YOUR OBJECTIVE: Write the listing out again word for word, leaving each picture behind.
(Beginning of DATA SEGMENT)
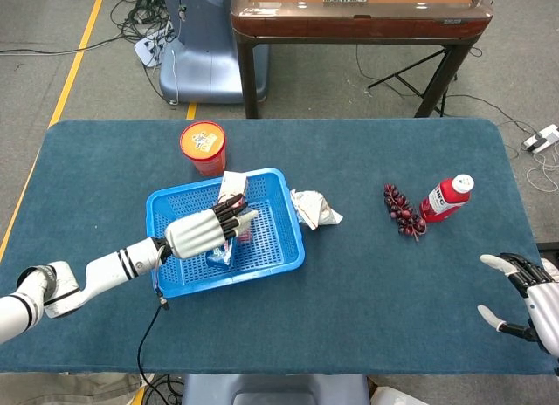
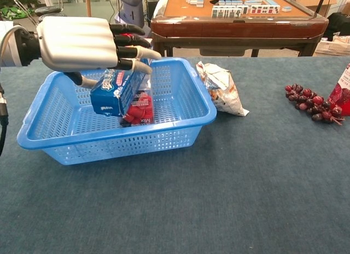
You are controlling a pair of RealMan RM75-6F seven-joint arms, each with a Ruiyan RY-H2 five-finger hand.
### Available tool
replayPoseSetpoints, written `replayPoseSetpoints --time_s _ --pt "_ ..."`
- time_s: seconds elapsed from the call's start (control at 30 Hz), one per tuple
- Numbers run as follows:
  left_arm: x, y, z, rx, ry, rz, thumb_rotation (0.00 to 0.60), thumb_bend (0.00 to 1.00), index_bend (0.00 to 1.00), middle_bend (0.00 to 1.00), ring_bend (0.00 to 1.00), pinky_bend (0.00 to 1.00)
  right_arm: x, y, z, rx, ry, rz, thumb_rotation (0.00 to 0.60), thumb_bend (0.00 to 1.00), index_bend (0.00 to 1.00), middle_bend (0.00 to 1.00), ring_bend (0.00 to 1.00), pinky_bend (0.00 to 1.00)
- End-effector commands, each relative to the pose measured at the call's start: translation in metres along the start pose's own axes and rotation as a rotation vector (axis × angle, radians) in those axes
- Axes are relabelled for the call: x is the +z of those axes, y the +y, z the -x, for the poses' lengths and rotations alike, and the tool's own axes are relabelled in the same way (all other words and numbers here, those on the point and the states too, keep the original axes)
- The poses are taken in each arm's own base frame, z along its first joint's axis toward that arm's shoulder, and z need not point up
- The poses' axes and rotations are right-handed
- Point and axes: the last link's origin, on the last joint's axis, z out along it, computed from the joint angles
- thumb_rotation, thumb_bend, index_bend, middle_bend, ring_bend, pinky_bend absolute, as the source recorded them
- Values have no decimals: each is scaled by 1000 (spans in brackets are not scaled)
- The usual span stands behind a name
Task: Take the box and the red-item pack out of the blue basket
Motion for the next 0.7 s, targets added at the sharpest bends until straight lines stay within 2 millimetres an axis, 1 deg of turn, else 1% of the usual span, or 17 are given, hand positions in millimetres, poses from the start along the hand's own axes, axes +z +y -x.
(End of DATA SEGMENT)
RESULT OF THIS EXERCISE:
You are controlling a pair of RealMan RM75-6F seven-joint arms, each with a Ruiyan RY-H2 five-finger hand.
### Available tool
replayPoseSetpoints, written `replayPoseSetpoints --time_s _ --pt "_ ..."`
- time_s: seconds elapsed from the call's start (control at 30 Hz), one per tuple
- Numbers run as follows:
  left_arm: x, y, z, rx, ry, rz, thumb_rotation (0.00 to 0.60), thumb_bend (0.00 to 1.00), index_bend (0.00 to 1.00), middle_bend (0.00 to 1.00), ring_bend (0.00 to 1.00), pinky_bend (0.00 to 1.00)
  right_arm: x, y, z, rx, ry, rz, thumb_rotation (0.00 to 0.60), thumb_bend (0.00 to 1.00), index_bend (0.00 to 1.00), middle_bend (0.00 to 1.00), ring_bend (0.00 to 1.00), pinky_bend (0.00 to 1.00)
- End-effector commands, each relative to the pose measured at the call's start: translation in metres along the start pose's own axes and rotation as a rotation vector (axis × angle, radians) in those axes
- Axes are relabelled for the call: x is the +z of those axes, y the +y, z the -x, for the poses' lengths and rotations alike, and the tool's own axes are relabelled in the same way (all other words and numbers here, those on the point and the states too, keep the original axes)
- The poses are taken in each arm's own base frame, z along its first joint's axis toward that arm's shoulder, and z need not point up
- The poses' axes and rotations are right-handed
- Point and axes: the last link's origin, on the last joint's axis, z out along it, computed from the joint angles
- thumb_rotation, thumb_bend, index_bend, middle_bend, ring_bend, pinky_bend absolute, as the source recorded them
- Values have no decimals: each is scaled by 1000 (spans in brackets are not scaled)
- The usual span stands behind a name
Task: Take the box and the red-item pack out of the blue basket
Motion for the next 0.7 s, targets added at the sharpest bends until straight lines stay within 2 millimetres an axis, 1 deg of turn, else 1% of the usual span, or 17 are given, hand positions in millimetres, poses from the start along the hand's own axes, axes +z +y -x.

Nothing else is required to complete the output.